The new model, known as Peer Coordinator , emerged as a matter of necessity for CASA programs across the United States. The National CASA Association, ever vigilant and mindful of best practices, realized the potential and strongly encouraged its development by sharing and acquiring resources, and by hosting a number of calls and trainings. In Colorado, there are currently six programs in varying degrees of implementation, and many more are considering it. I’ve had the chance to speak with many people (both staff and volunteers) who are already doing it (both in and out of state) and most agree that it really helps in strengthening the mission of CASA.

The Peer Coordinator model, then, accomplishes these three things:

  1. It improves outcomes for kids.
  2. Provides more support for volunteers.
  3. Allows us to serve even more kids with our resources.

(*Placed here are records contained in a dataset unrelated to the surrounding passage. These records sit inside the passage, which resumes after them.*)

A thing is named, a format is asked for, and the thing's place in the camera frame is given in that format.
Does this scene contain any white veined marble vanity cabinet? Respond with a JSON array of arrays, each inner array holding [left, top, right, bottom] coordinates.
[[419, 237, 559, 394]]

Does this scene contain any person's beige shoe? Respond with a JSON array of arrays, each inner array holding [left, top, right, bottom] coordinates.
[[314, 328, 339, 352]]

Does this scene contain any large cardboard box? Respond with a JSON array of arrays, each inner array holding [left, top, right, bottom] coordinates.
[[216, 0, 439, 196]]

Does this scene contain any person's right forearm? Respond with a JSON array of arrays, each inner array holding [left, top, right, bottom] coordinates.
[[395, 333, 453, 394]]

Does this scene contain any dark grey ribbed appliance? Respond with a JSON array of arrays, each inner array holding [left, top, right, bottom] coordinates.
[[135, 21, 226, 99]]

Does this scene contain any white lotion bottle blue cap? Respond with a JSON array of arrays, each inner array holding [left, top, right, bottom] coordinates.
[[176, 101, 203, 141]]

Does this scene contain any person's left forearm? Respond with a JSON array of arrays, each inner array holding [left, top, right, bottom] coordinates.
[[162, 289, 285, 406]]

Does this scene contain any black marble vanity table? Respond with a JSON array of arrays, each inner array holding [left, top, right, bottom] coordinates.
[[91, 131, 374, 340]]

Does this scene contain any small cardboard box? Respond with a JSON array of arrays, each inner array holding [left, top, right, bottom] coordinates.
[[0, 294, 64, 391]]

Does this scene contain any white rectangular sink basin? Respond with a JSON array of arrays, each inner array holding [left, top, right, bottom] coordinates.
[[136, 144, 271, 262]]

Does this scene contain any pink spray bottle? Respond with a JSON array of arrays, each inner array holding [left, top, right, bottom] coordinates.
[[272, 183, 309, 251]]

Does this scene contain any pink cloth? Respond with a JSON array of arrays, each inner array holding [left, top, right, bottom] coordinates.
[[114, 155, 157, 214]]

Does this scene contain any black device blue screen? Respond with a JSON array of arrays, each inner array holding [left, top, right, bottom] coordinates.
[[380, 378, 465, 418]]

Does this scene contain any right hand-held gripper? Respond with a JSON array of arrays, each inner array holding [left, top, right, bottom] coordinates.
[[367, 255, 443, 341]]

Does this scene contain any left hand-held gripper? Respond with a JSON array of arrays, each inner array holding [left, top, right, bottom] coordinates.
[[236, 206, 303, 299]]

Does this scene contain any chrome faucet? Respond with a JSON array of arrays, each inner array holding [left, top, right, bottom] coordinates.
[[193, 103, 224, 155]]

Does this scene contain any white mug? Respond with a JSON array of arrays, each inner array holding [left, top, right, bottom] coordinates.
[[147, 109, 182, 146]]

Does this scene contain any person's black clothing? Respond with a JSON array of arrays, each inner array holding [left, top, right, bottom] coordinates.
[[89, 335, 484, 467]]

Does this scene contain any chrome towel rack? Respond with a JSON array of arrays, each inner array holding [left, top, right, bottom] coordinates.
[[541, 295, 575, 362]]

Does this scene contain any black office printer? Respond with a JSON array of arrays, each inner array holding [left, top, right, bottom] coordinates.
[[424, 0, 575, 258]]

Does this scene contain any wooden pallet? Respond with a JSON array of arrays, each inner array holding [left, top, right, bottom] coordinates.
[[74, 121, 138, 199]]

It works by developing a new tier of leadership drawn from experienced CASA Volunteers. These experienced CASA Volunteers then act as mentors or “Peer Coordinators” for a small cohort of new CASA Volunteers, probably about five. They help by answering questions, assisting with court reports and even attending court. The peer coordinator visits with the other CASA Volunteers on their team and tries to pull everyone together for a monthly team meeting. This increases the amount of understanding a CASA Volunteer has on a case—even more than we currently do. By having a close-knit team of people to support the CASA volunteer, who, of course, supports the children on their case, it’s possible to imagine even more vigilance and attention happening.

While peer coordinators help providing support to new volunteers, the role of staff changes. Continuing along this line of increasing the depth and understanding we have on our cases, the staff pick a “content area” and start to become “experts” on a particular subject. Right now, staff are closely looking to become experts in Education, Trauma Informed Care, Mental Health and Emancipating Youth. Staff become more fluid as they move between these peer coordinator teams, providing expertise and help.

Lastly, the current program ratios stand at one paid staff to thirty volunteers (1:30). The peer coordinator model would allow a larger ratio of about one to fifty volunteers (1:50) with approximately 10 peer coordinators in the mix. In other words, one paid staff supports 10 peer coordinators who then support five volunteers each.

While this has enormous potential, we want to stress one thing: We do not expect you to become a peer coordinator unless you really want to. It is very clear to me that some people really like doing exactly what they do now. In this way, keep doing what you do best! Yet if you are interested, or perhaps you are simply interested in helping to plan for the transition, please let me know. We feel strongly about the Peer Coordinator Model because it will help us reach our dream: A CASA for Every Kid in Need.

Please don’t hesitate with any questions or comments!